Maneuvering Bureaucracy Important to College Success

If you were asked to name the most important academic skills your teenager should develop before college, you would probably name making good grades and learning study skills. Those indeed are important, but how does your teenager rate on following instructions, meeting deadlines, and asking questions? When your student heads off for university, he will not have you around to ask him if he has read his class requirements for the semester nor will you be there to push and urge him to speak with his history teacher over that paper he thought deserved a better grade. In college, your student will be on his own to understand and meeting university deadlines and expectations, to advocate for himself, to ask questions when he needs help, and to create and maintain a personal schedule that will ensure college success.

At college, students will need to follow university deadlines and expectations in order to move forward. Many a student has found himself going to summer school or an extra semester to fulfill a requirement that he somehow wasn't aware of, or found himself in the wrong semester for a sequence class, or discovered too late that he is missing paperwork or signatures needed for graduating.

Once at college, countless students slowly come to realize that the repeated directive, "pay attention and follow directions," they heard all through middle and high school actually is as important as the information they were required to learn. It is critical that students and parents understand that once in that institution known as college, the student will be responsible for administrative deadlines, requirements for completing an academic major and/or degree program, and financial arrangements and deadlines: all requirements toward college success.

Parents and students need to understand that there are differences between college academic advising and high school academic advising. In a Fall 2011 issue of Colorado State University's "Parents and Family" online newsletter, it states that high school counseling offices are "one-stop shops" for the students. High school counselors handle all counseling issues: academic, mental, and emotional, and they seek out students to manage their schedules and discuss future plans. In college, those services are separated, but the biggest difference is that the student is responsible for seeking out those services. As the newsletter states, "in the end, (college) students are responsible for doing what they need to do to graduate and for having adult-to-adult conversations with their faculty members to resolve issues or seek help."

To help prepare your teenager to pay attention to guidelines and follow through, gradually give them charge of their own calendars. Guide them through making time for schoolwork deadlines as well as extracurricular activities.

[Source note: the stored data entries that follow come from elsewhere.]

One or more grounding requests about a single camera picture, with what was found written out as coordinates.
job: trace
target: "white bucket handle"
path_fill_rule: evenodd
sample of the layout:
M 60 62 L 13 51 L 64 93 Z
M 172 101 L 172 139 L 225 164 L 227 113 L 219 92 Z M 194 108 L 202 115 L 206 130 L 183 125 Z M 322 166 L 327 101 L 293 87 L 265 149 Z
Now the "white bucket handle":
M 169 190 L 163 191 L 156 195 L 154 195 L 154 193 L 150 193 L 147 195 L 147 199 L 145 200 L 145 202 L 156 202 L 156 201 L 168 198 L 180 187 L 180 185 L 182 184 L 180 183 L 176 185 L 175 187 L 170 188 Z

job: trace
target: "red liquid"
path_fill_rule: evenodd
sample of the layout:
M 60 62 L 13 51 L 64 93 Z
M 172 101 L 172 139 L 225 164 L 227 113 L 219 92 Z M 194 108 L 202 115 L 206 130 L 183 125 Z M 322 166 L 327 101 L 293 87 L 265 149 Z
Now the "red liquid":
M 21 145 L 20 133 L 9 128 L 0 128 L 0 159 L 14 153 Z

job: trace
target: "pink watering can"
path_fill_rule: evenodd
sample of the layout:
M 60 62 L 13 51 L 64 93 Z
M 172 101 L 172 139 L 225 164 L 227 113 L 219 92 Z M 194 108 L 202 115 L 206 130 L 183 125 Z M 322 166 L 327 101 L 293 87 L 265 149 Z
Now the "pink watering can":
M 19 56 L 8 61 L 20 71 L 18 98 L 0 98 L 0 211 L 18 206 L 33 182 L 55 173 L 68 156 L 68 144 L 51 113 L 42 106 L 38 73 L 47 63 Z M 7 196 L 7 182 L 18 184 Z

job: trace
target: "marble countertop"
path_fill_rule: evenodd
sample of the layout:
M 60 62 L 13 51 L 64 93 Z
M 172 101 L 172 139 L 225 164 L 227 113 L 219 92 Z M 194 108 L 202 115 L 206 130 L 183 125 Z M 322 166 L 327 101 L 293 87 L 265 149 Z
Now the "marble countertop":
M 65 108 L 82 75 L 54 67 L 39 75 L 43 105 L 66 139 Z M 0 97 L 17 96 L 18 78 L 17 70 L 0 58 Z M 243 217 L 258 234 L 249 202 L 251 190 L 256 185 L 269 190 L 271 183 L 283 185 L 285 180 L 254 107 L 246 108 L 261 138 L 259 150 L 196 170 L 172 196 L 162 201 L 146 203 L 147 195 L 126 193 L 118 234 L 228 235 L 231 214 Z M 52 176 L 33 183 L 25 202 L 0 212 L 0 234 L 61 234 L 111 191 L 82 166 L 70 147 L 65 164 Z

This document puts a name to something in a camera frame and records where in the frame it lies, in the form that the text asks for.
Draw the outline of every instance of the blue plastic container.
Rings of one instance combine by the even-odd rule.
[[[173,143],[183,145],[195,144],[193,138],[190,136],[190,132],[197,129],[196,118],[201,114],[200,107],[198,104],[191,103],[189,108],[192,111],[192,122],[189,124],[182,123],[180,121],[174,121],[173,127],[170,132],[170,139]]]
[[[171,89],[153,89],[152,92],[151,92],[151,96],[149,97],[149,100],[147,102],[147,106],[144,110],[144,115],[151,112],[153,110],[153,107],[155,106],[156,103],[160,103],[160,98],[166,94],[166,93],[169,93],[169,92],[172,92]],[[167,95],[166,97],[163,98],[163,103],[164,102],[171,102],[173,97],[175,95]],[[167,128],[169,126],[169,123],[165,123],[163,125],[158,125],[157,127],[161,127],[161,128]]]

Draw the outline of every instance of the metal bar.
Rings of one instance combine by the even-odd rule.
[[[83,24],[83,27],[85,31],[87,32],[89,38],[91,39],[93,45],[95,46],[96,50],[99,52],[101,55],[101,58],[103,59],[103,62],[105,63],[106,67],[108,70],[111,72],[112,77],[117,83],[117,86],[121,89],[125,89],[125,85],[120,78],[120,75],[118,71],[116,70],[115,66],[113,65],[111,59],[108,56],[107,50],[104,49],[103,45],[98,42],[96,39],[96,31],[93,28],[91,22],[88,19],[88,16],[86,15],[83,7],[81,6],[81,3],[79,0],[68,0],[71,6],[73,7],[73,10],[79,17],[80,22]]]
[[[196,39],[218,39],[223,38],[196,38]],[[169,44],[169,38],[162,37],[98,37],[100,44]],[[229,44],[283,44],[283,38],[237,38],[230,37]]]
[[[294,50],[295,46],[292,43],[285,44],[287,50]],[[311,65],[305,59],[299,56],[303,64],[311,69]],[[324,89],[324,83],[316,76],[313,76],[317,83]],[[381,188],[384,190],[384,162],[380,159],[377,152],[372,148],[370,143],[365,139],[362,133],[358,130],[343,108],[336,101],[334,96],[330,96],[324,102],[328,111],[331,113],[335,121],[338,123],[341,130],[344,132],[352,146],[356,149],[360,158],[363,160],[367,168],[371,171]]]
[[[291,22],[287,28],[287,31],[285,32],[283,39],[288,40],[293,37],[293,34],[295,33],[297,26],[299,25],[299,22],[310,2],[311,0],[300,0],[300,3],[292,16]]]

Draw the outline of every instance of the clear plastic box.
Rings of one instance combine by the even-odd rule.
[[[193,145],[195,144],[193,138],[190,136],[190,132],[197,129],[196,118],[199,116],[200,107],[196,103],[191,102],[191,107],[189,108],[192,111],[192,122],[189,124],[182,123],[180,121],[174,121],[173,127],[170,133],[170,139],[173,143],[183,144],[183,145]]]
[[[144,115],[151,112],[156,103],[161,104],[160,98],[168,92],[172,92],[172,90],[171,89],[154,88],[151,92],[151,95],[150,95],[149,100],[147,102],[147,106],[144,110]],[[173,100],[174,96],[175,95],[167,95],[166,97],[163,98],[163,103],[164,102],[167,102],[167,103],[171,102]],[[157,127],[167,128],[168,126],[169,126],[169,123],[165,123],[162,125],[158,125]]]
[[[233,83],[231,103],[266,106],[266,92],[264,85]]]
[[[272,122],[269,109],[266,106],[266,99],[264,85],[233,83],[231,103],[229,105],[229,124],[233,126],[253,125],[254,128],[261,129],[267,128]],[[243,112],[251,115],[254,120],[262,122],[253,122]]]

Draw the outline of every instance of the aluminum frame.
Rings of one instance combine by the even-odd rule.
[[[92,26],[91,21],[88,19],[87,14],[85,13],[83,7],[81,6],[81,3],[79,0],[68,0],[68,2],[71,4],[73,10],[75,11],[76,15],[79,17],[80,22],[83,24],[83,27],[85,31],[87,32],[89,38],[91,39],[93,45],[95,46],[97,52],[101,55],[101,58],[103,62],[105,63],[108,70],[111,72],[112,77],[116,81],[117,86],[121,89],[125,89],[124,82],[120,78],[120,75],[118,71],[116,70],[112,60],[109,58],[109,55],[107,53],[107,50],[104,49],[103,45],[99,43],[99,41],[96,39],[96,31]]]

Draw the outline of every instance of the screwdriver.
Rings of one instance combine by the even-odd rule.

Make your teenager responsible for meeting the deadlines for ordering a yearbook, signing up for a school trip, or applying for a summer job. After warning her that the deadline is approaching, let the consequences teach her what happens when you miss the cutoff. Then, by the time she is a senior, she will be better prepared to meet all the deadlines for high school graduation and for applying to college. Once at college, she will be successful in maneuvering college requirements.